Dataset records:
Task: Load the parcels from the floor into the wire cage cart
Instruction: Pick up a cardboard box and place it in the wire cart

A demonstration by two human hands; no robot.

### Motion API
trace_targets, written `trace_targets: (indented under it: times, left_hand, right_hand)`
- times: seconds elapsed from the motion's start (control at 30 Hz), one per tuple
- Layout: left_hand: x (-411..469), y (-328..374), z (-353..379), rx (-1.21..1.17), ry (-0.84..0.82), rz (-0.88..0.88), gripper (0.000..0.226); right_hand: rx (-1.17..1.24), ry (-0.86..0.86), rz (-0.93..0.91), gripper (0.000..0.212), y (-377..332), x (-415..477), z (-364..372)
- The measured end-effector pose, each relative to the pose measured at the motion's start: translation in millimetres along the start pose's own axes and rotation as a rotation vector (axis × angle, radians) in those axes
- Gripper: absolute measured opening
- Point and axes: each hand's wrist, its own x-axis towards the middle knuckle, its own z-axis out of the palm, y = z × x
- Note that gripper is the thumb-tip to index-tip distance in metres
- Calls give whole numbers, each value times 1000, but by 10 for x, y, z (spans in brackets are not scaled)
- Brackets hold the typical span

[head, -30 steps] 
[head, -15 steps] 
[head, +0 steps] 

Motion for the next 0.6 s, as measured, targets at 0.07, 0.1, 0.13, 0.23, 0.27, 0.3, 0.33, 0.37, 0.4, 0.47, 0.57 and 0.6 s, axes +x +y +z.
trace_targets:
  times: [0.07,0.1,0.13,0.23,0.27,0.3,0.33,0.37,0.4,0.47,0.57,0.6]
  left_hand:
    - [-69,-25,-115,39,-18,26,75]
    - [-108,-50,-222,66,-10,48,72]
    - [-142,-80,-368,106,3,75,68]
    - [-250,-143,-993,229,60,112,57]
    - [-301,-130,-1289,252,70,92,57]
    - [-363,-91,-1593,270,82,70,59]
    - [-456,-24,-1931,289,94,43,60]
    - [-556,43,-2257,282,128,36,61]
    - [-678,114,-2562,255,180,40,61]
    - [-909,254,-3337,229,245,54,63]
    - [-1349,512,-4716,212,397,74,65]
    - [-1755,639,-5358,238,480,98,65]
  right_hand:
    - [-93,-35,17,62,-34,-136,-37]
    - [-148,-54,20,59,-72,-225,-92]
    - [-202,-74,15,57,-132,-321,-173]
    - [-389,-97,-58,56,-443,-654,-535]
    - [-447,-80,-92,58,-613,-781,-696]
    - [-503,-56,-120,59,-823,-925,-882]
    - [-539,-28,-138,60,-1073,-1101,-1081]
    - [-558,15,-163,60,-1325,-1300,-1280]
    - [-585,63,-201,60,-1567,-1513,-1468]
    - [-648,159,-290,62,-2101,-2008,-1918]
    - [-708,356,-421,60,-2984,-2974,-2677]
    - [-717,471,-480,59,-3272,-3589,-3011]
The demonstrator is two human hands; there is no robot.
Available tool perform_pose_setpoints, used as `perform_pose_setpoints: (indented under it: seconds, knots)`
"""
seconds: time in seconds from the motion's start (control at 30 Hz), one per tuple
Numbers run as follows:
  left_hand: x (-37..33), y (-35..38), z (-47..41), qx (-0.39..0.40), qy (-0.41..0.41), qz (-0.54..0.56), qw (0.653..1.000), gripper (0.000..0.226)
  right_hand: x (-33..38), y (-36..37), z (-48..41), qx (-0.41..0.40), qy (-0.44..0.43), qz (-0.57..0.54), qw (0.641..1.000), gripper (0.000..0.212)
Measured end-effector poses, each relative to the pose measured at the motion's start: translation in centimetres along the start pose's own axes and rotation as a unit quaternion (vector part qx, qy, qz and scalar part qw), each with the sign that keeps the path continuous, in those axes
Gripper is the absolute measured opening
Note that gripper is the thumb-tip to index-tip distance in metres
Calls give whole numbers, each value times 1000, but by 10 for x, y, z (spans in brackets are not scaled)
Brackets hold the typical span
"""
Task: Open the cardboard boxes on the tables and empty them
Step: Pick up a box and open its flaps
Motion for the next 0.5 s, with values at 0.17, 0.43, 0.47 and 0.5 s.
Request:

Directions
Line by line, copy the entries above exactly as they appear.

Finished exercise
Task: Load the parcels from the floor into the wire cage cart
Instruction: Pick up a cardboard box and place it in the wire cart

A demonstration by two human hands; no robot.

### Motion API
trace_targets, written `trace_targets: (indented under it: times, left_hand, right_hand)`
- times: seconds elapsed from the motion's start (control at 30 Hz), one per tuple
- Layout: left_hand: x (-411..469), y (-328..374), z (-353..379), rx (-1.21..1.17), ry (-0.84..0.82), rz (-0.88..0.88), gripper (0.000..0.226); right_hand: rx (-1.17..1.24), ry (-0.86..0.86), rz (-0.93..0.91), gripper (0.000..0.212), y (-377..332), x (-415..477), z (-364..372)
- The measured end-effector pose, each relative to the pose measured at the motion's start: translation in millimetres along the start pose's own axes and rotation as a rotation vector (axis × angle, radians) in those axes
- Gripper: absolute measured opening
- Point and axes: each hand's wrist, its own x-axis towards the middle knuckle, its own z-axis out of the palm, y = z × x
- Note that gripper is the thumb-tip to index-tip distance in metres
- Calls give whole numbers, each value times 1000, but by 10 for x, y, z (spans in brackets are not scaled)
- Brackets hold the typical span

[head, -30 steps] 
[head, -15 steps] 
[head, +0 steps] 

Motion for the next 0.6 s, as measured, targets at 0.07, 0.1, 0.13, 0.23, 0.27, 0.3, 0.33, 0.37, 0.4, 0.47, 0.57 and 0.6 s, axes +x +y +z.
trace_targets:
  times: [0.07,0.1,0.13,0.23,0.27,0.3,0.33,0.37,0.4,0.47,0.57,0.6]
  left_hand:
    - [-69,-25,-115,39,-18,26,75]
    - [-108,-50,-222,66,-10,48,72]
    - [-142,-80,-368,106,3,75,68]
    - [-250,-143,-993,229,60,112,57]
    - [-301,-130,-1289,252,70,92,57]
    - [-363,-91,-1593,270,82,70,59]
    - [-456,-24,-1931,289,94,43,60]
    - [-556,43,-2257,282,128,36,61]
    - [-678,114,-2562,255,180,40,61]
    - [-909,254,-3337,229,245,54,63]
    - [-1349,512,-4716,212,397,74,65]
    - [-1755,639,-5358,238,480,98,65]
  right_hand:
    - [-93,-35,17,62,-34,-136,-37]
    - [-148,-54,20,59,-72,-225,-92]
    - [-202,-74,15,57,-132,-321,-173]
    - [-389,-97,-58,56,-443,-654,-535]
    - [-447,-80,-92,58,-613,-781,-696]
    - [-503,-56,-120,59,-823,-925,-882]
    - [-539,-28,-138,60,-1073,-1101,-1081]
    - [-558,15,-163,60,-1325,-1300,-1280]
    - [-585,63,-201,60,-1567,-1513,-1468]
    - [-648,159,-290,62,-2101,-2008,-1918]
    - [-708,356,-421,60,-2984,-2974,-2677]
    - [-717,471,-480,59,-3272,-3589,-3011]
The demonstrator is two human hands; there is no robot.
Available tool perform_pose_setpoints, used as `perform_pose_setpoints: (indented under it: seconds, knots)`
"""
seconds: time in seconds from the motion's start (control at 30 Hz), one per tuple
Numbers run as follows:
  left_hand: x (-37..33), y (-35..38), z (-47..41), qx (-0.39..0.40), qy (-0.41..0.41), qz (-0.54..0.56), qw (0.653..1.000), gripper (0.000..0.226)
  right_hand: x (-33..38), y (-36..37), z (-48..41), qx (-0.41..0.40), qy (-0.44..0.43), qz (-0.57..0.54), qw (0.641..1.000), gripper (0.000..0.212)
Measured end-effector poses, each relative to the pose measured at the motion's start: translation in centimetres along the start pose's own axes and rotation as a unit quaternion (vector part qx, qy, qz and scalar part qw), each with the sign that keeps the path continuous, in those axes
Gripper is the absolute measured opening
Note that gripper is the thumb-tip to index-tip distance in metres
Calls give whole numbers, each value times 1000, but by 10 for x, y, z (spans in brackets are not scaled)
Brackets hold the typical span
"""
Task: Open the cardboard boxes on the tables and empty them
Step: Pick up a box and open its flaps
Motion for the next 0.5 s, with values at 0.17, 0.43, 0.47 and 0.5 s.
Request:

Now the output is complete.